I have not posted in several months but I often
think about my H V Journal friends and how important
you were / are to me and the recovery process.
It has been almost 9 months since surgery and my AV is doing very well - I had one set-back that did not seem to effect my vavle and was not related to my heart at all ( thank God). The doctors say that my story is remarkable but 5 months after surgery, I partcipated in a 2 mile March and somehow injured my leg. It turned -out to be Deep Vein Thrombosis which turned into an embolisim. Thank God I caught it in time and was on blood thiners for several months and will be for
several more months. I have been cleared for pretty much everything and like Serena Williams, I am back on full activity but what a scare.
God is good !
Today I had an extensive echocardigram to assess if my heart had strengthened after AV surgery or not.Needless to say I was really concerned about this.

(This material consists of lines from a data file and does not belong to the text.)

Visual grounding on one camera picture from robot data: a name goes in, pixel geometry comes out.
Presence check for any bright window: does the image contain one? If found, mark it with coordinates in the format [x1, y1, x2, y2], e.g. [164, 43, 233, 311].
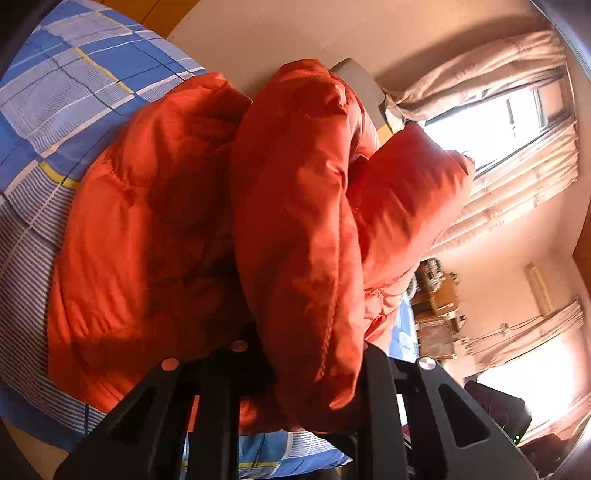
[422, 80, 568, 178]

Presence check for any orange puffer jacket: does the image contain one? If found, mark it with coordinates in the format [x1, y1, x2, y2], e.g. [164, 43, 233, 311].
[46, 59, 476, 437]

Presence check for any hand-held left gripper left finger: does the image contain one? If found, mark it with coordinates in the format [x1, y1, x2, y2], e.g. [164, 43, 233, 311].
[53, 323, 275, 480]

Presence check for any white wall pipe cover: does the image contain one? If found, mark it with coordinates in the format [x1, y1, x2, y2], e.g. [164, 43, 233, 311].
[525, 263, 554, 315]

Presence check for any cluttered wooden shelf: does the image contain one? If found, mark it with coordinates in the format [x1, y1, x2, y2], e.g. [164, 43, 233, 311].
[406, 258, 468, 363]

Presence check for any black bag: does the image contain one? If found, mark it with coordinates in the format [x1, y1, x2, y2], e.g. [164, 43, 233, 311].
[463, 379, 533, 446]

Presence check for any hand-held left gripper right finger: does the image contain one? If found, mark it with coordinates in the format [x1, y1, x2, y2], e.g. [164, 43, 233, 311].
[323, 342, 540, 480]

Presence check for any blue plaid bed sheet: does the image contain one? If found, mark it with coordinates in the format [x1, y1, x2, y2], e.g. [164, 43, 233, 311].
[0, 0, 421, 476]

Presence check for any beige window curtain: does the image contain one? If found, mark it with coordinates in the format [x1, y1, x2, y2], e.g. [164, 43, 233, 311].
[457, 299, 587, 370]
[382, 28, 580, 252]

I am delighted to say that my cardiologist called me this afternoon with great news - my heart is NORMAL again and am now off of All medications. I have a tissue valve so I do not take coumadin. Apparently, the new valve did the trick and the Cardio Rehab 3x a week strengthened my heat muscle also.
God is good and I thank you all for being in my virtual support network.
Best to all,
As I enter my fifth week of post -op from having an aortic valve repalced, I am finding that the path to recovery and healing is mainly about discovery. All of the journal entry's I have read along with Adams book and other readings have been a great source of support for me but no one is having the same physical. emotional and spiritual journey as me. This may seem so obvious but it really is not to me and maybe others.
Everyday I have discovered something unique about my body' and mind's response to recovery. It has been a challenge but it is has been so revealing and insightful about who I am as a patient and someone who has gone through a very traumatic experience that I am having to reflect. As a mental health professional , I 'get this" on many levels but this is really personal and its about me not my patient or client or student.
The really good news is that I had a very successful surgery and I am having a good recovery that just takes the time it needs for me to get back my strength and vigor.
One really powerful resource for me getting a sense of the glory of being alive was going to see Aretha Frankin at a concert in NY last night. It was inspirational- She sang like never before - I cried when she sang " like a bridge over troubled water" I danced when she sang "Pink Cadillac" and I feel in love again when she sang " You make me feel like a natural woman" .
So I highly recommend that everyone get Aretha's tapes,CD's or download her songs on your ipod and sit back and get inspired during recovery as I did.
As someone who was diagnosed w aortic stenosis only 6 weeks ago and will now have surgery in a little over a week, I am working hard to get past feeling terrified and move to fear and then hopefully peace.
Can anyone who has experienced a Cardiac CATH and Aortic Valve replacement share with me how they coped with this process and the procedures, recovery?